Centrolene heloderma
- Conservation status: Vulnerable (IUCN 3.1)

Scientific classification
- Kingdom: Animalia
- Phylum: Chordata
- Class: Amphibia
- Order: Anura
- Family: Centrolenidae
- Genus: Centrolene
- Species: C. heloderma
- Binomial name: Centrolene heloderma (Duellman, 1981)
- Synonyms: Centrolenella heloderma Duellman, 1981

= Centrolene heloderma =

- Authority: (Duellman, 1981)
- Conservation status: VU
- Synonyms: Centrolenella heloderma Duellman, 1981

Species of frog

Centrolene heloderma is a species of frog in the family Centrolenidae from the Andes in Colombia and Ecuador. It is also known as Pichincha giant glass frog or bumpy glassfrog.

==Distribution==
In Colombia it has been recorded from the western slopes of the Cordillera Occidental, in the Cauca, Risaralda, and Valle del Cauca Departments. In Ecuador it has been recorded from the western Andes in the Pichincha and Santo Domingo de los Tsáchilas Provinces.

==Description==
Centrolene heloderma are small frogs (although among the generally small Centrolene, they are relatively large): males measure 27–32 mm in snout–vent length and females 32 mm (based on one frog only). It has uniformly green dorsum covered with whitish tubercles.
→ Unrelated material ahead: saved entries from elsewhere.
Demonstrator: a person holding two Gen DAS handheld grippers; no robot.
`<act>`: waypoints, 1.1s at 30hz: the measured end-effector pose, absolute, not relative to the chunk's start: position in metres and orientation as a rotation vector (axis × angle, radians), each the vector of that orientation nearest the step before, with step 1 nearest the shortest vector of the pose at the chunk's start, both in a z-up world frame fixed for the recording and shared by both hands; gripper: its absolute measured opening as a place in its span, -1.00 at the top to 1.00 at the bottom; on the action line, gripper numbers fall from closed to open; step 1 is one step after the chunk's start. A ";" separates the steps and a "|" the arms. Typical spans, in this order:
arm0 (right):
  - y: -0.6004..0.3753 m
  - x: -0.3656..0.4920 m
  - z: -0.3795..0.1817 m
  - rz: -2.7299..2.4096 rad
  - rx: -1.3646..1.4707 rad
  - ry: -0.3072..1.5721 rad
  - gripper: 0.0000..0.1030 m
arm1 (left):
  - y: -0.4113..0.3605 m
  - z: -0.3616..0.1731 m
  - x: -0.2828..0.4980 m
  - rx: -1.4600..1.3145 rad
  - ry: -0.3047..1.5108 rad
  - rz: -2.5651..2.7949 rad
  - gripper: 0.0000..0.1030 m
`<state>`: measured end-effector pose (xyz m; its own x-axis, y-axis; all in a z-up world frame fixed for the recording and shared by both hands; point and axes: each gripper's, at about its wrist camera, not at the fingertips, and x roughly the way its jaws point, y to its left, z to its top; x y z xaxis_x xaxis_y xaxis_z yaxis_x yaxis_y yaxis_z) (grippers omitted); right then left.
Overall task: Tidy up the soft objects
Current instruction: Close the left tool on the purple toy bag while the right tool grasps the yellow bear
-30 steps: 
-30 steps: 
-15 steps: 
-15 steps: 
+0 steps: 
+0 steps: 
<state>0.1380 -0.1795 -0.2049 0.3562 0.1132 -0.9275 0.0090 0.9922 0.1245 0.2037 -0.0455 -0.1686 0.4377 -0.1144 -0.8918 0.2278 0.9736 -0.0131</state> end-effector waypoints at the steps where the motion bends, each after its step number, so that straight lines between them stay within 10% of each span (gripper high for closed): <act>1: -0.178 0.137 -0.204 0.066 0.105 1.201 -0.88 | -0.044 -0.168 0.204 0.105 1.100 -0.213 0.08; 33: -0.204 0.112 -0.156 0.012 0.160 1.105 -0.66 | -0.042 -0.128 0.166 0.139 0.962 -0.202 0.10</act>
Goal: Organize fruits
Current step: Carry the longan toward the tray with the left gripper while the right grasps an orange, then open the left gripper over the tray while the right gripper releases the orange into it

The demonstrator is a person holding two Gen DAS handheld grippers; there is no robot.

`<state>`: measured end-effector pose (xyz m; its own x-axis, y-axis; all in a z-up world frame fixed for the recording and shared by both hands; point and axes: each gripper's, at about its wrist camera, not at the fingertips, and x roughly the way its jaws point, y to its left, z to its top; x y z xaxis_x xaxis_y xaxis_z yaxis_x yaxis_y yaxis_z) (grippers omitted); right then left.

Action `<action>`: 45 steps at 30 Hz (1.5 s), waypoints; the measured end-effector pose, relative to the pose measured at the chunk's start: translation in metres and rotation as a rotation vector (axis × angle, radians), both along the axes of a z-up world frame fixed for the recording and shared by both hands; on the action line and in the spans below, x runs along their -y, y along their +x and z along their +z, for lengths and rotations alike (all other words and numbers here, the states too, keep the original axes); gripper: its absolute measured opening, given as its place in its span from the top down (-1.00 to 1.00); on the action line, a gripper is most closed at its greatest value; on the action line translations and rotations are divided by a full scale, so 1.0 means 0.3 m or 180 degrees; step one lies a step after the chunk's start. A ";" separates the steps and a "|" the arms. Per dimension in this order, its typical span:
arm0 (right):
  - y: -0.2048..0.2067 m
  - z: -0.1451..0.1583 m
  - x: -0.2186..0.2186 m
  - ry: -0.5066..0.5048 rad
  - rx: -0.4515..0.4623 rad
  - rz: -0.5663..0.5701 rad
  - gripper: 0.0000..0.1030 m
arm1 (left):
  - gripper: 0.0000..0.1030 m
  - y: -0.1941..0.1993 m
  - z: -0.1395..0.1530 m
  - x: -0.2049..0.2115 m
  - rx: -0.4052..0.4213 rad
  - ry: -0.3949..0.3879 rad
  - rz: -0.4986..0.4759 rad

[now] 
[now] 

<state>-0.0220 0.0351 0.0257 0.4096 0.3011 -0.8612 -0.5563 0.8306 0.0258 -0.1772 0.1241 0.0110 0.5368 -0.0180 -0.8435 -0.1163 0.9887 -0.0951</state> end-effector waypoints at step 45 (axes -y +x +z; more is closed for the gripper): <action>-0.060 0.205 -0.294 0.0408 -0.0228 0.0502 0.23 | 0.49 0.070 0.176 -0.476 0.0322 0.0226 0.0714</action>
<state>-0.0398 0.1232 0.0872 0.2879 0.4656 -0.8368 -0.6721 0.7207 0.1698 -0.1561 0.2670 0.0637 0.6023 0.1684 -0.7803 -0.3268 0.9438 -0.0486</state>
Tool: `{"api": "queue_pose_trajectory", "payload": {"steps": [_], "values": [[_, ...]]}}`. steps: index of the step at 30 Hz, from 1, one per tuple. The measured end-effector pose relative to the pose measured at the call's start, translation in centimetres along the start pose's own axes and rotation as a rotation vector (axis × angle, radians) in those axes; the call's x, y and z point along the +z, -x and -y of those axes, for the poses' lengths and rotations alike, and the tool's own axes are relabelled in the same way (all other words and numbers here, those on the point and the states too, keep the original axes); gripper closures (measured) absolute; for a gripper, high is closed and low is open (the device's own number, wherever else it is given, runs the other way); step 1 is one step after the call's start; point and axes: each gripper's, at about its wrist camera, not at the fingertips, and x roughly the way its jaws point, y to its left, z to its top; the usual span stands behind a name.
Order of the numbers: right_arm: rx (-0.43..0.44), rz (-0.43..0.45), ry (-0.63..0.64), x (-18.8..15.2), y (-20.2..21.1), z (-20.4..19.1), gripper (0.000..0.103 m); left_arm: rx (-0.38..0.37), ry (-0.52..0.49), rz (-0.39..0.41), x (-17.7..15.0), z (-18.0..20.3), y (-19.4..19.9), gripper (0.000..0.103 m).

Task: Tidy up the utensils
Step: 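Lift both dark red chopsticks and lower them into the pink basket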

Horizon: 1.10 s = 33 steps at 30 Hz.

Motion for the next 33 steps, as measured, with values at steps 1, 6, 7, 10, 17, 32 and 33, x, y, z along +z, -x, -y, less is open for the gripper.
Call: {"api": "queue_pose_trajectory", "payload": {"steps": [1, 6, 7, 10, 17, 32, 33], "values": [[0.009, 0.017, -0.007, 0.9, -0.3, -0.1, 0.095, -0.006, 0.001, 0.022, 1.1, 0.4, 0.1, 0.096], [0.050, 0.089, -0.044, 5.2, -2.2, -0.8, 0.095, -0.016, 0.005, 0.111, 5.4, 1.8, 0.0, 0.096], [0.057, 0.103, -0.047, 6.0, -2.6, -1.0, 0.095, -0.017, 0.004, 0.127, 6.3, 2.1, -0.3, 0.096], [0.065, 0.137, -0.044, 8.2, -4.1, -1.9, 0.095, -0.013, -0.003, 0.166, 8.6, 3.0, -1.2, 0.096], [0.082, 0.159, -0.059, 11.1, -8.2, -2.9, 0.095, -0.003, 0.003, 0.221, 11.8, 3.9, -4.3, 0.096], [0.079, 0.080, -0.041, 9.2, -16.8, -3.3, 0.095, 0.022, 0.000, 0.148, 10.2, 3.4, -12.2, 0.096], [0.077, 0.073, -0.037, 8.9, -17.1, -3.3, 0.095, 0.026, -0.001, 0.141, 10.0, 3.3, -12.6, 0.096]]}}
Its snout has a characteristic obtuse profile. Females lay clutches up to 29 eggs on the upper side of leaves and very high from the water level. Upon hatching, the tadpoles drop down and develop in fast-flowing water.

==Habitat and conservation==
Centrolene heloderma inhabits the upper elevations of cloud forest, and is only found in mature forest. It is an uncommon frog that is active at night and difficult to see. However, males can be heard calling from the vegetation near streams and waterfalls.

In Ecuador Centrolene heloderma has disappeared from two known locations (including the type locality where it was last seen in 1979) and is now only known from one location. In Colombia it was last recorded in 1996. Its disappearance has been attributed to changing climatic patterns, with habitat loss, alien predatory fish, pollution, and chytridiomycosis as other potential contributing factors.